自国で栽培されている果実は甘く、俺は毎日これを購入する。
どの店も水水しい果実を取り扱っていて、税制が厳しくないためか皆笑顔だ。
粗悪品を店に並べていないか、さりげなくチェックする。
果物の市を抜け、俺は高台へ急いだ。
草が一面を覆う草原から見える海が最高で、果物をかじりながら、貿易のために入出国する船を見るのが気に入っている。
風が吹いて、若草が風向きに合わせて、音を立てている。
麦が収穫される時期には、国のあたり一面が小麦色になり、実際はちくちくと痛いというが、風がふくと猫の毛のような柔らかそうな毛に見える麦が風に合わせてゆらゆら揺れるのがなんとも美しく幸せな気持ちを与えてくれる。
育ってきた国が俺は大好きだった。
先ほどの果実を一つを取り出し、皮ごとかぶりつく。
こぶしよりも大きい果実は、甘い香りがあたりに漂うほど香りがいい。
果肉は柔らかく完熟したものをジャムにすると糖蜜を加えないでも十分甘く紫原はこのジャムが大好物だったりする。
適度に熟していてうまい。種もないので皮ごとぜんぶ食べれるので、女子供が好んで食べると商人からきいた。
子供といえば、紫原だ。いつも腹を空かせている、自分の幼馴染は切れると怖いが、基本的にいいやつだ。
親友というのか。緑間は同い年でこれも幼馴染の癖に、小五月蝿いし苦手だが、俺のこととこの国を一番に考えてくれる。
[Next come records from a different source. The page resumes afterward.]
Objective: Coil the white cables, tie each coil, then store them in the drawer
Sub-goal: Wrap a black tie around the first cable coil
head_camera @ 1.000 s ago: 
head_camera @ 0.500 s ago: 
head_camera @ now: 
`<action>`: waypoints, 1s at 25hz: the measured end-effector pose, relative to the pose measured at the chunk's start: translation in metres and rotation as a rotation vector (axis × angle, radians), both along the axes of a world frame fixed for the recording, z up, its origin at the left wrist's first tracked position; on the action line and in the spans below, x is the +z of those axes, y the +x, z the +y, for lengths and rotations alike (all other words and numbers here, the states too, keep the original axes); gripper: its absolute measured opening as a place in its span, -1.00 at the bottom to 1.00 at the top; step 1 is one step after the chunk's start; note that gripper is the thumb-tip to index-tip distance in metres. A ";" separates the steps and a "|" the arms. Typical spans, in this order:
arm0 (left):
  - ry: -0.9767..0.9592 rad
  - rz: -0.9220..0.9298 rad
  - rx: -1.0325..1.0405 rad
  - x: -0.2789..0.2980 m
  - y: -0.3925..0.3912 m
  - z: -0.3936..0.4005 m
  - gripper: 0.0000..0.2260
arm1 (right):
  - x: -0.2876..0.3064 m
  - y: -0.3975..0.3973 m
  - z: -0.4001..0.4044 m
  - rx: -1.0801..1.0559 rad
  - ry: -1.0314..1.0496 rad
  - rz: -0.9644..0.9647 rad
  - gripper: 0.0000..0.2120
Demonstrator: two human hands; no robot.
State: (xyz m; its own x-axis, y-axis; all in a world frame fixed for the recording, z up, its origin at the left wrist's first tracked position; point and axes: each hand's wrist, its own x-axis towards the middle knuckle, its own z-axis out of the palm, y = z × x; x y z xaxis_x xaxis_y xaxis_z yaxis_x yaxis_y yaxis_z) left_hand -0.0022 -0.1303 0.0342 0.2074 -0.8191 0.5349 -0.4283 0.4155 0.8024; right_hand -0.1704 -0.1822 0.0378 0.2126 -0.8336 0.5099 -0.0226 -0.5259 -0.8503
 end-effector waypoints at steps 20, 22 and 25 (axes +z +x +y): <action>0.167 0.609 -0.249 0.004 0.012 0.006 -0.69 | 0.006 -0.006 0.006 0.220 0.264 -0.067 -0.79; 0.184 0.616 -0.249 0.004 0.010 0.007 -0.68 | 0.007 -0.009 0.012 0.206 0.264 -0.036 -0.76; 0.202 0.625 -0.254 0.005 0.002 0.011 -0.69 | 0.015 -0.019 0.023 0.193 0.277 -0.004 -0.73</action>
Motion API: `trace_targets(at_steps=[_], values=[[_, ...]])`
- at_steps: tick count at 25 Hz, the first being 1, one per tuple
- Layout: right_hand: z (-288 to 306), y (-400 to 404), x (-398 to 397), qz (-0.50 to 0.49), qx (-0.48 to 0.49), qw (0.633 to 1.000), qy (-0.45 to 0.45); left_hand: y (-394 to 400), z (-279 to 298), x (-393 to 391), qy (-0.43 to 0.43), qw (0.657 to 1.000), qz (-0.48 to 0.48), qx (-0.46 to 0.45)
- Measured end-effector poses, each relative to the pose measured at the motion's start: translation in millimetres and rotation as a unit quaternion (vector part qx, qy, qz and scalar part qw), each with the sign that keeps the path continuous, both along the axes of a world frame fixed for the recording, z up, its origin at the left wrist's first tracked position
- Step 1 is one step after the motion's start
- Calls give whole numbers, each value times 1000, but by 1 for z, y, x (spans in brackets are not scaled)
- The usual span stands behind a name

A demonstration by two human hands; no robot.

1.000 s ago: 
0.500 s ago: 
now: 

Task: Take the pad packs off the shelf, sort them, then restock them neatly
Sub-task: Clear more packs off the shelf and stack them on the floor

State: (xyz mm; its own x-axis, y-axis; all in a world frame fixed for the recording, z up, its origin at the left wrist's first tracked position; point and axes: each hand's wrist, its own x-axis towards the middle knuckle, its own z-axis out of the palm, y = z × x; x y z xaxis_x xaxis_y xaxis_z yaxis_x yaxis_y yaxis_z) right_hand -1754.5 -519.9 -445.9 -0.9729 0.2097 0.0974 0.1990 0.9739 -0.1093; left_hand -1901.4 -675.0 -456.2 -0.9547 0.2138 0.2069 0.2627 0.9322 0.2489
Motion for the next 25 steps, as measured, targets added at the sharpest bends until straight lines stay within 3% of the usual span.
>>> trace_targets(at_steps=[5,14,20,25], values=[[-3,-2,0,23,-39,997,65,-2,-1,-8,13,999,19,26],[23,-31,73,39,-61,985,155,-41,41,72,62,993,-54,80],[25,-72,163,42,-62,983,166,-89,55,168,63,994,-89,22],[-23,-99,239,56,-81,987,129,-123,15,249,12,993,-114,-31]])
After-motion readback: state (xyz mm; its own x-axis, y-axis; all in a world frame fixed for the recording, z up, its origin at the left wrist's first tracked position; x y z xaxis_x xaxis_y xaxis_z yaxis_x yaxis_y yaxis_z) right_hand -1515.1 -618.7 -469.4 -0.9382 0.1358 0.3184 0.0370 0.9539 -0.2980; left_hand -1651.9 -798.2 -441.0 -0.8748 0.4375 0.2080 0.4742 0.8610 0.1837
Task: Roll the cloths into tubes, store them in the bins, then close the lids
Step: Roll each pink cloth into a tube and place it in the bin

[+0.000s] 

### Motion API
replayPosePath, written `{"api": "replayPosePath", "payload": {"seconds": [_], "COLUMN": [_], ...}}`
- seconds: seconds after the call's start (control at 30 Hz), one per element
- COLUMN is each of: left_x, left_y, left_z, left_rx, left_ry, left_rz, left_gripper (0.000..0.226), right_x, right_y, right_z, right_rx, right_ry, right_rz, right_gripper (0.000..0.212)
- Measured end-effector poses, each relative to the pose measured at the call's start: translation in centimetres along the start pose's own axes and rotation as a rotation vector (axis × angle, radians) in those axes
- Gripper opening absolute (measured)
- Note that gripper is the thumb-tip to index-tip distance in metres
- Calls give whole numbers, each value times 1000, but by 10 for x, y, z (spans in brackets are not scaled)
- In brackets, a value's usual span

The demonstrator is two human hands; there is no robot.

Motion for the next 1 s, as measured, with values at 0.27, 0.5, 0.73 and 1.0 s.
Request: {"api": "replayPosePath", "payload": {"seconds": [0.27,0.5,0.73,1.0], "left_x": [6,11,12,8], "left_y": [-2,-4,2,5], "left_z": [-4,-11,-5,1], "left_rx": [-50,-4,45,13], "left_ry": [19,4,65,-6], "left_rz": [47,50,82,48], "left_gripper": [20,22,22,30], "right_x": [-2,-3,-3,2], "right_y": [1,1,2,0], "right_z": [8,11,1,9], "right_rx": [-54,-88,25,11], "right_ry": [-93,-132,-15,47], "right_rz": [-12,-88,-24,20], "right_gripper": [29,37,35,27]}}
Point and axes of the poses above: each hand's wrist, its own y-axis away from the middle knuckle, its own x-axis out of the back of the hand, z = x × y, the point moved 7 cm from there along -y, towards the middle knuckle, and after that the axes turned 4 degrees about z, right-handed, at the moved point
これを食べて、街を一周して、そして城へ戻る。俺の最高の楽しみは平凡と言われようが、それでいい。
平和が一番だ。
自分の分を食べ終わり、港へ下る一本道を空を見ながら、歩く。
そんな平和を打ち崩す声がした。
「そこの人すいません!! ちょっと助けてください! 俺の主人が倒れてしまって!!」
若い男が、フードをかぶった人間を必死に抱き上げ、介抱している。
フードの中は見えないが、美しいブロンドの髪がちらりと見えた。
それが、俺の運命の相手だったなんて、この時俺は知る由もなかった――。
END
皇子様峰(ピュア)の話でしたー。
アンケートでそれはそれは青黄への愛情あふれるコメントが寄せられていて、
やっぱりみなさん青黄好きなんだなぁと思って書き下ろしました。
プリンセス黄瀬なのかプリンス黄瀬なのかは不明ですが、高尾ちゃんに抱えられた
黄ちゃんは青峰様と恋におちるのでありましたー。